Eine Kommune muss unbedingt Grundstücke selbst kaufen um handlungsfähig zu sein.
8 bis 10 Hektar Fläche im Eigenbesitz sollten Standard sein. Bei manchen Gemeinden im Berchtesgadener Land sind es auch mal nur 2 Hektar.
Auch auf Grundstücken die ihr nicht gehören, kann die Gemeinde durchaus aktiv werden. Ein Beispiel: Ein Investor will ein dreigeschossiges Wohnhaus in einem Bestand mit zweigeschossigen Häusern bauen. Wenn die Gemeinde dem zustimmt, kann sie im Gegenzug einen 15- bis 20-jährigen Vertrag über eine Mietbindung für das dritte Geschoss machen. Eine Win-Win-Situation.
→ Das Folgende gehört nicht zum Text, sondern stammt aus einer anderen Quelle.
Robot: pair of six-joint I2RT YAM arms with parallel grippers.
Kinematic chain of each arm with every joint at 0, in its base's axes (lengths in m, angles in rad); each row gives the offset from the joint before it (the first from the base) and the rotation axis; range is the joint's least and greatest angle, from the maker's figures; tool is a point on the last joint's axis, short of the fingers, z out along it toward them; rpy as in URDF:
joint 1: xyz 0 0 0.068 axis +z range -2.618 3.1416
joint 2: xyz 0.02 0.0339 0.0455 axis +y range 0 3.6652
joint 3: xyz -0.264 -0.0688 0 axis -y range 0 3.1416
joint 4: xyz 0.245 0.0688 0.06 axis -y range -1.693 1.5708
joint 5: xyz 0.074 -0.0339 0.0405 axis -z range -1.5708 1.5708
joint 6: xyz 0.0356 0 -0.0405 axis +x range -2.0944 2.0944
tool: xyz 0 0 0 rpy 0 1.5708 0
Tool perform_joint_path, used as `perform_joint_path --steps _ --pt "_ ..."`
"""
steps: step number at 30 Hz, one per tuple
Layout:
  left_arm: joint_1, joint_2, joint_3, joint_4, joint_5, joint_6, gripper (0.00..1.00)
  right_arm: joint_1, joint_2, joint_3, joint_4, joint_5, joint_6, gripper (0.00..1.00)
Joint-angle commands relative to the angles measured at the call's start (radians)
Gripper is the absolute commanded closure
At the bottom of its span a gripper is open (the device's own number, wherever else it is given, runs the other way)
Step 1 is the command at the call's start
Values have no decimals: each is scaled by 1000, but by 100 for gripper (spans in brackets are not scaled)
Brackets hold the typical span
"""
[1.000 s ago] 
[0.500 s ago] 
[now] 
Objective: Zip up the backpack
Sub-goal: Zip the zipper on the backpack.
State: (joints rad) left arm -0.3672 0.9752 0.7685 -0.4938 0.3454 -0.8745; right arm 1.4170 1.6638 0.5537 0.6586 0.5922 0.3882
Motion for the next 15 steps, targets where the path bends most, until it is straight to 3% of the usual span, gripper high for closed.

Die Stadt München macht das derzeit konsequent.
Wie erfahren Unternehmer und Fachkräfte wo sie siedeln oder wohnen können.
Ein Rathaus ist der Partner des Bürgers, Verwaltungen müssen da heute top sein. Regelmäßige Bürgerbeteiligung beim Thema Wohnen ist deshalb auch nichts Schlechtes sondern eine große Chance. Also rufe ich die Bürgermeister dazu auf, diese zu nutzen. Ich bin ein Anhänger des Bürgerbüros, des „Welcome-Service“ für Fachkräfte und Unternehmer, in dem Wohnungs- und Ansiedlungsmöglichkeiten aufgezeigt werden. Auch das muss eine Gemeinde nicht selbst machen, sondern zum Beispiel der Wirtschaftsservice oder die Wohnbaugesellschaft.